Солдаты маленького гарнизона менялись от раза к разу: небольшое кладбище за бункером в лощинке росло и росло. Варт почти не замечал этого. В его глазах люди были всё те же: одинаковые, мешковатые, дурно пахнущие, но всё еще исполнительные, послушные и не склонные размышлять, немецкие обыватели. Одни из них еще двигались в дотах, другие уже лежали в могилах. Война! Он глубоко презирал их, хотя относился к ним, как ему казалось, по-человечески.

С тупым равнодушием взирали и они на странного господина лейтенанта. Чудак-офицер, да к тому же еще граф, озябшими руками смешивал у них на глазах краски на палитре в то время, как мог бы спокойно попивать винцо в офицерском клубе в ближнем городе – Пушкине! Вольному – воля! Они не понимали его. В свою очередь и у них были интересы, непонятные и недоступные ему. Но в одном они сходились.

Десятки раз ночью лейтенант фон дер Варт выползал из блиндажа и, став на холме, подолгу смотрел вперед. Осажденный город притягивал его, как пропасть; он сам не знал, почему.

Небо вправо за ним и влево от него каждую ночь полыхало свечением немецких ракет. Очень далеко, километров за пятьдесят, если не более, впереди тоже означались такие же бледные вспышки – финский фронт. Но прямо перед глазами лежала как бы огромная черная полость. Нечто вроде таинственных «угольных мешков» астрономии. Там никогда не брезжило ни одной искры света, если не считать мгновенных розоватых зарниц артиллерийского огня. Там только в ночи налетов вдруг расцветал целый сад бледных подвижных лучей, бороздящих облачное небо. Там всегда, вечно, в одном и том же положении, стоял, – очевидно, над пригородным аэродромом, – вертикальный луч прожектора, точно воткнутый в небо штык.

Если там тлело порой что-то вроде теплого отсвета, то это было зарево одного из пожаров. Если оттуда доносился какой-либо звук, то только залпы русских пушек или глухие разрывы немецких снарядов. Только! Больше ничего!

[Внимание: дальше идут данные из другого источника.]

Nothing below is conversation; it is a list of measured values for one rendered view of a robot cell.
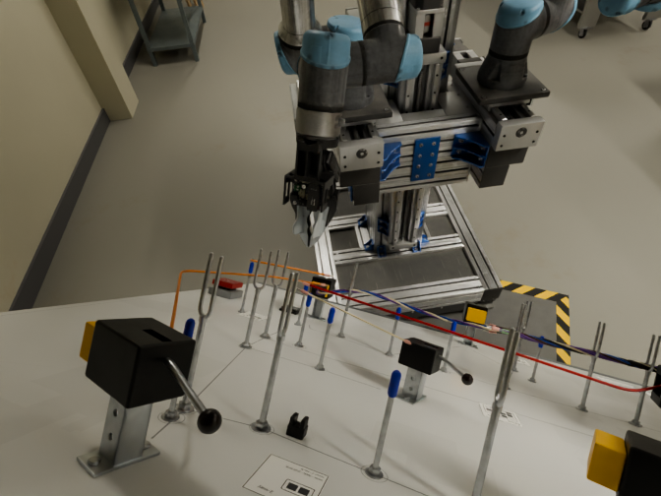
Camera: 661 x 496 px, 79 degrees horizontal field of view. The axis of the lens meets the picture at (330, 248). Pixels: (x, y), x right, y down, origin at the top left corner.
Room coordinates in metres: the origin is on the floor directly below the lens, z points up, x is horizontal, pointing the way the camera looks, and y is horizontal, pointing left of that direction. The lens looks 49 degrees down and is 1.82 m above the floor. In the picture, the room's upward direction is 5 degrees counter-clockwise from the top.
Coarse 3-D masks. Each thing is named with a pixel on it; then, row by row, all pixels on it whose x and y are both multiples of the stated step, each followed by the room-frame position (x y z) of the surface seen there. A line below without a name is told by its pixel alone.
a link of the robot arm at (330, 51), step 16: (304, 32) 0.64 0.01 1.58; (320, 32) 0.62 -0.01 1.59; (336, 32) 0.62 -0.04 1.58; (304, 48) 0.62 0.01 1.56; (320, 48) 0.60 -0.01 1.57; (336, 48) 0.60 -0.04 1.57; (304, 64) 0.61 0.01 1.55; (320, 64) 0.59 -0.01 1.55; (336, 64) 0.60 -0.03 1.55; (304, 80) 0.60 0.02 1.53; (320, 80) 0.58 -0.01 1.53; (336, 80) 0.59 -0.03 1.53; (304, 96) 0.59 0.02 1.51; (320, 96) 0.58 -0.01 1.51; (336, 96) 0.58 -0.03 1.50
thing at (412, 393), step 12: (408, 348) 0.23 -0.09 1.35; (420, 348) 0.23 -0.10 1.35; (432, 348) 0.22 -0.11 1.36; (408, 360) 0.22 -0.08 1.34; (420, 360) 0.22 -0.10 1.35; (432, 360) 0.21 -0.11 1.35; (444, 360) 0.21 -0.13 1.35; (408, 372) 0.21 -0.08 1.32; (420, 372) 0.21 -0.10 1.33; (432, 372) 0.20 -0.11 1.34; (456, 372) 0.20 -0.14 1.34; (408, 384) 0.20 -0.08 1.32; (420, 384) 0.20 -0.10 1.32; (468, 384) 0.18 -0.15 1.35; (396, 396) 0.19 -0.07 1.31; (408, 396) 0.19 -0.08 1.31; (420, 396) 0.19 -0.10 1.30
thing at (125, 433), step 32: (128, 320) 0.16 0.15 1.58; (96, 352) 0.13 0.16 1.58; (128, 352) 0.12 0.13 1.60; (160, 352) 0.12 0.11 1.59; (192, 352) 0.13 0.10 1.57; (96, 384) 0.12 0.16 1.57; (128, 384) 0.11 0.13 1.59; (160, 384) 0.11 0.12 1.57; (128, 416) 0.10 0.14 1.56; (128, 448) 0.09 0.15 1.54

И лишь однажды ночью, когда было очень тихо, предельно тихо вокруг, фон дер Варт вздрогнул.

В тот день со стороны города веял ветер, – не такой пронзительный, как обычно, но ровный и сильный. Варт высунулся случайно из бойницы. И вдруг... Ему почудилось это?..

Нет, нет...

Там, во тьме, чуть слышный в этом мраке, раздавался как будто далекий голос.

«Ленинград! Ленинград... Ленинград... Ленинград!» – плыло сквозь ночь с титанической силой повторяемое вдали слово, понятное и немцу.

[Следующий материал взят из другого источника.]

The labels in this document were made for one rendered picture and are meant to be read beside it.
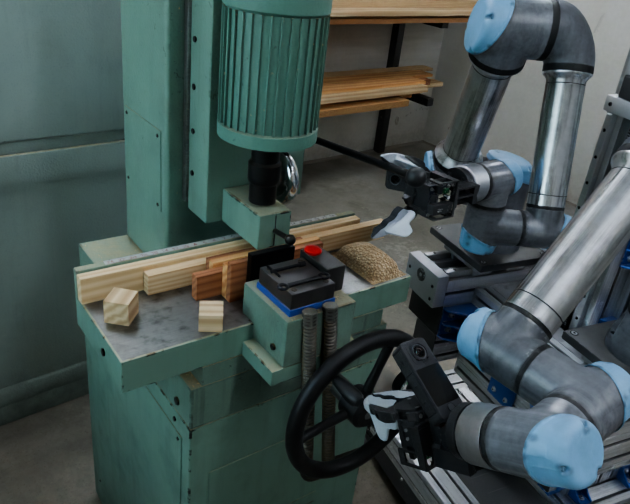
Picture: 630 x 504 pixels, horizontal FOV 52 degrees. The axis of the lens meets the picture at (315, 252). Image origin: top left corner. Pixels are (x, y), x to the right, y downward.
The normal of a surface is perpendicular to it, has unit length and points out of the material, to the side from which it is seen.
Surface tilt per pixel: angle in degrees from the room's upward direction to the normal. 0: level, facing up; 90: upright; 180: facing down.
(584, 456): 59
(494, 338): 47
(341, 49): 90
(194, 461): 90
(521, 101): 90
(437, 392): 27
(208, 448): 90
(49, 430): 0
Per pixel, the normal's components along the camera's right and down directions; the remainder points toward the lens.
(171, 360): 0.58, 0.44
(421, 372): 0.37, -0.59
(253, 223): -0.81, 0.19
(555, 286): -0.14, -0.28
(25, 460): 0.11, -0.88

Ему стало холодно. «Эй! Что это такое? – спросил он у солдата, вышедшего на минуту из блиндажа. – Кто это кричит там? Мне примерещилось или? ..»

Солдат приставил ладонь к уху.

– Нет, сегодня я ничего не слышу, господин старший лейтенант, – проговорил он минуту спустя совсем спокойно. – Но, видите... У меня, возможно, сера в ушах. Вот Гейнц Шмидт тот слышит их довольно часто. Это – русские... Это – их радио. Они... Они говорят с Москвой. И можно вас спросить, господин старший лейтенант? Вот лейтенант пропаганды объяснял нам всё: город – в котле. Жители все вымерли. Оставшиеся едят человеческое мясо и крыс. Что же, это всё вполне возможно, думаю я: жрать-то каждому хочется! Но сколько же месяцев можно есть друг друга? Почему же они не сдаются, господин старший лейтенант?

Вилли Варт уже спускался в блиндаж.

– Всему свое время, солдат, – неопределенно пробормотал он в ответ. – Всё имеет свой срок и предел... Терпение!

Но, вытянувшись на койке, он задал и сам себе тот же проклятый вопрос: «Почему и как они сопротивляются? Может быть, и впрямь какая-то неведомая сила протягивает им руку помощи? Но какая?»

Его прохватила знобкая дрожь рассвета. Да, да!.. Глухая тьма, холод, и оттуда, из этой обители смерти, далекий устрашающе мощный голос непокоримого города: «Говорит Ленинград! Говорит Ленинград!»